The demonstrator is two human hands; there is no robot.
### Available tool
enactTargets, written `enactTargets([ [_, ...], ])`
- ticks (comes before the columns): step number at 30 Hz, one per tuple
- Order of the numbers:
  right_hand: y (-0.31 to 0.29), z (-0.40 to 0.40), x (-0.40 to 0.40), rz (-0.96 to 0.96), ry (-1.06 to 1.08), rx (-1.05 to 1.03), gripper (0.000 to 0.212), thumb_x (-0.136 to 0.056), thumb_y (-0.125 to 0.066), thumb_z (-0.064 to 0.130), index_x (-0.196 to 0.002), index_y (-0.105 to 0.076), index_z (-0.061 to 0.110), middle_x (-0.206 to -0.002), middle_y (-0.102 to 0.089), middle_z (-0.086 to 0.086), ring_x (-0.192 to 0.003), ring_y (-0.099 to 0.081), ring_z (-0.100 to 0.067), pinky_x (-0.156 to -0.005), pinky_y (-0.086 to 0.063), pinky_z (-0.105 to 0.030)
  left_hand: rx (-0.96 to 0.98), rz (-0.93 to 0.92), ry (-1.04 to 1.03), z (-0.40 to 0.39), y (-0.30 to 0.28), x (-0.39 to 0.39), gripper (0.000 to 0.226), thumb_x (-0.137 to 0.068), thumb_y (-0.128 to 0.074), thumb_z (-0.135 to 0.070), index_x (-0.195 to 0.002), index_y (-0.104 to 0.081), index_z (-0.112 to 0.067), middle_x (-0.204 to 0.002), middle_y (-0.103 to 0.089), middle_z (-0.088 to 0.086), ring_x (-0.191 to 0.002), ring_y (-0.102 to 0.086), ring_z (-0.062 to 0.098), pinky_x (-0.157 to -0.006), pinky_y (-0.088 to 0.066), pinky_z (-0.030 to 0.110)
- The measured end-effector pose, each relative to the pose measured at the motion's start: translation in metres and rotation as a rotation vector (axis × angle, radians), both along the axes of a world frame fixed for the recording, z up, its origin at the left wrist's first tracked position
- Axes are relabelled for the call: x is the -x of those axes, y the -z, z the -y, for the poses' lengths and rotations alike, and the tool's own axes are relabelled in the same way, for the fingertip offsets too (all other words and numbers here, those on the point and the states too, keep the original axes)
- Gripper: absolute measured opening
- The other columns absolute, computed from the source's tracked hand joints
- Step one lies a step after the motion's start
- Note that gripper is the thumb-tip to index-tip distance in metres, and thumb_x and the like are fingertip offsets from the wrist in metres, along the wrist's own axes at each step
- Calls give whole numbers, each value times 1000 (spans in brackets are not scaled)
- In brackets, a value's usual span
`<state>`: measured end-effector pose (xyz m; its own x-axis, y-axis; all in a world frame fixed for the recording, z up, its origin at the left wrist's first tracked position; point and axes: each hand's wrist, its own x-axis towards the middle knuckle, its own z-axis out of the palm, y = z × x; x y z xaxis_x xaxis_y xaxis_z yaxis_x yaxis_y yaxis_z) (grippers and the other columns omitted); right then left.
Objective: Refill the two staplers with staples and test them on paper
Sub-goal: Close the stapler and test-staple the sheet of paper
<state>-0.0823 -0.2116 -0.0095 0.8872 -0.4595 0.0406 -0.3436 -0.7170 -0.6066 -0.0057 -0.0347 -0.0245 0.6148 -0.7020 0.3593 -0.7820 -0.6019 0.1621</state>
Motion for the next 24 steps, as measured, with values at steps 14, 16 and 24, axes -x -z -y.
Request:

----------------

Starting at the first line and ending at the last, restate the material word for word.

The demonstrator is two human hands; there is no robot.
### Available tool
enactTargets, written `enactTargets([ [_, ...], ])`
- ticks (comes before the columns): step number at 30 Hz, one per tuple
- Order of the numbers:
  right_hand: y (-0.31 to 0.29), z (-0.40 to 0.40), x (-0.40 to 0.40), rz (-0.96 to 0.96), ry (-1.06 to 1.08), rx (-1.05 to 1.03), gripper (0.000 to 0.212), thumb_x (-0.136 to 0.056), thumb_y (-0.125 to 0.066), thumb_z (-0.064 to 0.130), index_x (-0.196 to 0.002), index_y (-0.105 to 0.076), index_z (-0.061 to 0.110), middle_x (-0.206 to -0.002), middle_y (-0.102 to 0.089), middle_z (-0.086 to 0.086), ring_x (-0.192 to 0.003), ring_y (-0.099 to 0.081), ring_z (-0.100 to 0.067), pinky_x (-0.156 to -0.005), pinky_y (-0.086 to 0.063), pinky_z (-0.105 to 0.030)
  left_hand: rx (-0.96 to 0.98), rz (-0.93 to 0.92), ry (-1.04 to 1.03), z (-0.40 to 0.39), y (-0.30 to 0.28), x (-0.39 to 0.39), gripper (0.000 to 0.226), thumb_x (-0.137 to 0.068), thumb_y (-0.128 to 0.074), thumb_z (-0.135 to 0.070), index_x (-0.195 to 0.002), index_y (-0.104 to 0.081), index_z (-0.112 to 0.067), middle_x (-0.204 to 0.002), middle_y (-0.103 to 0.089), middle_z (-0.088 to 0.086), ring_x (-0.191 to 0.002), ring_y (-0.102 to 0.086), ring_z (-0.062 to 0.098), pinky_x (-0.157 to -0.006), pinky_y (-0.088 to 0.066), pinky_z (-0.030 to 0.110)
- The measured end-effector pose, each relative to the pose measured at the motion's start: translation in metres and rotation as a rotation vector (axis × angle, radians), both along the axes of a world frame fixed for the recording, z up, its origin at the left wrist's first tracked position
- Axes are relabelled for the call: x is the -x of those axes, y the -z, z the -y, for the poses' lengths and rotations alike, and the tool's own axes are relabelled in the same way, for the fingertip offsets too (all other words and numbers here, those on the point and the states too, keep the original axes)
- Gripper: absolute measured opening
- The other columns absolute, computed from the source's tracked hand joints
- Step one lies a step after the motion's start
- Note that gripper is the thumb-tip to index-tip distance in metres, and thumb_x and the like are fingertip offsets from the wrist in metres, along the wrist's own axes at each step
- Calls give whole numbers, each value times 1000 (spans in brackets are not scaled)
- In brackets, a value's usual span
`<state>`: measured end-effector pose (xyz m; its own x-axis, y-axis; all in a world frame fixed for the recording, z up, its origin at the left wrist's first tracked position; point and axes: each hand's wrist, its own x-axis towards the middle knuckle, its own z-axis out of the palm, y = z × x; x y z xaxis_x xaxis_y xaxis_z yaxis_x yaxis_y yaxis_z) (grippers and the other columns omitted); right then left.
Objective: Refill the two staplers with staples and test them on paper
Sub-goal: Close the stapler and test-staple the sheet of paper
<state>-0.0823 -0.2116 -0.0095 0.8872 -0.4595 0.0406 -0.3436 -0.7170 -0.6066 -0.0057 -0.0347 -0.0245 0.6148 -0.7020 0.3593 -0.7820 -0.6019 0.1621</state>
Motion for the next 24 steps, as measured, with values at steps 14, 16 and 24, axes -x -z -y.
Request:

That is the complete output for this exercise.